There are three basic ways to represent a chronological period in a database. It can be specified as a pair of starting and ending dates, as a starting date and a duration in days from it, or as a set of discrete dates. The first two methods are really identical, because each one can be converted into the other; they are based on continuous time periods. The third is fundamentally different because it is not a continuous interval, but rather a set of discrete values.

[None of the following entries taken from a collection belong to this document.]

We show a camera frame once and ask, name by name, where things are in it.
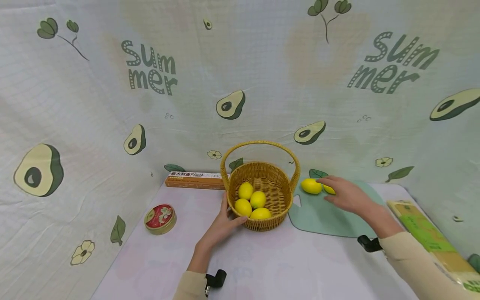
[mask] lemon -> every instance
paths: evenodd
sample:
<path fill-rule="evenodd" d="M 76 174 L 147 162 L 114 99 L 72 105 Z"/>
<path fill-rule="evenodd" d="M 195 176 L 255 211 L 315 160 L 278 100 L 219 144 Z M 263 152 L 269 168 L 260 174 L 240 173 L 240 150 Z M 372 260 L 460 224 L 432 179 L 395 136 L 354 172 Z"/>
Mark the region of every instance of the lemon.
<path fill-rule="evenodd" d="M 256 191 L 252 194 L 250 198 L 250 204 L 252 205 L 253 209 L 261 208 L 265 206 L 267 199 L 265 197 L 264 192 Z"/>
<path fill-rule="evenodd" d="M 268 219 L 272 217 L 272 213 L 264 207 L 260 207 L 252 211 L 252 214 L 250 215 L 251 219 Z"/>
<path fill-rule="evenodd" d="M 319 194 L 322 191 L 322 184 L 316 182 L 315 178 L 304 179 L 300 185 L 309 194 Z"/>
<path fill-rule="evenodd" d="M 247 181 L 241 184 L 239 188 L 239 198 L 250 200 L 253 194 L 253 186 Z"/>
<path fill-rule="evenodd" d="M 241 215 L 241 216 L 250 216 L 252 214 L 252 206 L 250 205 L 250 202 L 248 202 L 247 199 L 238 199 L 235 201 L 235 210 Z"/>
<path fill-rule="evenodd" d="M 325 190 L 325 192 L 327 192 L 331 195 L 336 195 L 335 191 L 331 187 L 329 187 L 328 185 L 324 185 L 324 190 Z"/>

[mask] avocado illustration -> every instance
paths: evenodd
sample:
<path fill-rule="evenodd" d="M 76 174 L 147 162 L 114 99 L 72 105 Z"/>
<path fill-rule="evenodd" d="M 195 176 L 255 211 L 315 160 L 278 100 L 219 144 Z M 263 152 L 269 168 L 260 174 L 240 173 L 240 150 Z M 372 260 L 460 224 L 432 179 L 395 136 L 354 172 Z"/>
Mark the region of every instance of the avocado illustration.
<path fill-rule="evenodd" d="M 63 180 L 60 153 L 54 146 L 39 144 L 33 147 L 18 165 L 13 182 L 33 196 L 50 196 Z"/>
<path fill-rule="evenodd" d="M 440 101 L 430 114 L 430 120 L 442 121 L 458 116 L 467 108 L 480 102 L 480 89 L 472 88 Z"/>
<path fill-rule="evenodd" d="M 127 137 L 123 143 L 123 149 L 130 154 L 139 154 L 146 146 L 145 128 L 137 124 L 132 129 L 132 133 Z"/>
<path fill-rule="evenodd" d="M 209 20 L 204 19 L 204 25 L 206 30 L 212 29 L 212 22 L 210 22 Z"/>
<path fill-rule="evenodd" d="M 231 93 L 216 103 L 216 112 L 227 120 L 234 120 L 241 114 L 245 104 L 245 93 L 242 90 Z"/>
<path fill-rule="evenodd" d="M 316 123 L 307 125 L 298 129 L 293 136 L 293 139 L 302 145 L 313 144 L 320 134 L 324 132 L 326 123 L 324 121 L 318 121 Z"/>

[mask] sleeve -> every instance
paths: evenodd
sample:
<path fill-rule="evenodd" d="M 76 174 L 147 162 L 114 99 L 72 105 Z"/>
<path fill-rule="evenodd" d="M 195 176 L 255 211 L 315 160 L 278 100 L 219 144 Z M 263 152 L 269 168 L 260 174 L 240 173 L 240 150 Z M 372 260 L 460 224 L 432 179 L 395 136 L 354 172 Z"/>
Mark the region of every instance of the sleeve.
<path fill-rule="evenodd" d="M 380 239 L 380 245 L 388 262 L 419 300 L 470 299 L 470 294 L 439 269 L 430 254 L 409 232 Z"/>
<path fill-rule="evenodd" d="M 186 271 L 183 273 L 173 300 L 205 300 L 205 274 Z"/>

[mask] flower print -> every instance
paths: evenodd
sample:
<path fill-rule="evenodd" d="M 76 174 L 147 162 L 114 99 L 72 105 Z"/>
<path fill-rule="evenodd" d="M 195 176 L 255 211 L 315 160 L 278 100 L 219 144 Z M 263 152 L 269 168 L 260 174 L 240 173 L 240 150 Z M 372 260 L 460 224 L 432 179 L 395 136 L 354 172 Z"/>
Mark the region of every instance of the flower print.
<path fill-rule="evenodd" d="M 84 242 L 75 249 L 72 255 L 71 265 L 83 264 L 92 255 L 95 249 L 95 243 L 91 240 L 84 240 Z"/>
<path fill-rule="evenodd" d="M 388 167 L 391 165 L 393 162 L 393 158 L 391 157 L 383 157 L 383 158 L 378 158 L 375 160 L 375 165 L 377 167 L 383 168 L 383 167 Z"/>
<path fill-rule="evenodd" d="M 160 224 L 163 224 L 165 223 L 165 219 L 167 219 L 168 216 L 172 214 L 172 210 L 164 207 L 160 210 L 160 212 L 161 214 L 158 216 L 158 220 L 160 221 Z"/>
<path fill-rule="evenodd" d="M 208 157 L 210 157 L 211 159 L 222 158 L 222 154 L 219 151 L 212 150 L 212 151 L 208 151 L 207 154 L 208 154 Z"/>

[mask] woven basket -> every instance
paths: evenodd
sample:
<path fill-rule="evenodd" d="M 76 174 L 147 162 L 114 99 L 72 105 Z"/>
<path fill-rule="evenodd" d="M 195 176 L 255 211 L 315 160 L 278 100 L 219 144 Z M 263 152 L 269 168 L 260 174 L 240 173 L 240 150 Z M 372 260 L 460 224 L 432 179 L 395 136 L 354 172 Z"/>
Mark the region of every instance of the woven basket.
<path fill-rule="evenodd" d="M 227 157 L 242 146 L 252 144 L 266 144 L 278 147 L 293 158 L 295 162 L 295 172 L 291 179 L 278 167 L 261 161 L 250 162 L 233 170 L 228 178 L 225 170 L 225 161 Z M 248 181 L 253 186 L 254 191 L 262 191 L 266 196 L 265 208 L 271 213 L 269 219 L 255 220 L 248 219 L 244 226 L 253 231 L 268 231 L 280 225 L 287 216 L 288 210 L 293 203 L 293 191 L 300 178 L 300 163 L 297 157 L 284 146 L 269 141 L 249 141 L 238 144 L 227 151 L 220 163 L 220 173 L 222 175 L 225 190 L 227 191 L 228 205 L 233 213 L 239 216 L 234 208 L 235 201 L 238 200 L 238 191 L 242 183 Z"/>

When a Westerner gives someone's age, she uses the discrete unit model by rounding a duration to a single year and counting the number of years involved. When an Asian gives someone's age, he says that that person is in his or her such-and-such year, using a time period model. A 49-year-old man is in his fiftieth year.

This makes a difference in reporting. Assume that Charlotte was born on December 31, 1980 and that today is January 1, 1997. The day before yesterday, she was 17 years old. Next year, she will be 20 years old. She was 18 years old yesterday and will be 19 years old during all of 1997. If you did a report on the age of your employees a few days apart, you would have had a jump in the age groups, which would be noticeable because Charlotte went from being a minor (under 18) to being a legal adult (21 and over) in this period.

SQL-92 added the OVERLAPS predicate to determine whether or not two chronological periods overlap in time, using both of the interval specifications. The syntax looks like this (ignoring the fact the <end date>s could also be intervals):

(<start date 1>, <end date 1>)
OVERLAPS
(<start date 2>, <end date 2>)

If the start date is NULL or if the end date comes before the start date, then flip them around. The intervals used in the OVERLAPS predicate include their starting point but are open on the end.

The result of the OVERLAPS predicate is the following expression:

(startdate_1 > startdate_2 
AND NOT (startdate_1 >= enddate_2 
AND enddate_1 >= enddate_2)) 
OR (startdate_2 > startdate_1 
AND NOT (startdate_2 >= enddate_1 
AND enddate_2 >= enddate_1)) 
OR (startdate_1 = startdate_2 
AND (enddate_1 <> enddate_2 OR enddate_1 = 
enddate_2))
This formal definition looks tricky, but if you draw pictures of time lines, it will make sense. The definition is saying that a time period is a half-open interval, which includes its starting date but not its ending date. Chris Date regards this as a problem (see Database Programming & Design, March 1997, "Dates and Times in the SQL Standard -- Part 2," page 55), because if the first period is a single date equal to the value of the start of the second period, then the predicate is true, but if the first period is a single date equal to the value of the end of the second period, then the predicate is FALSE.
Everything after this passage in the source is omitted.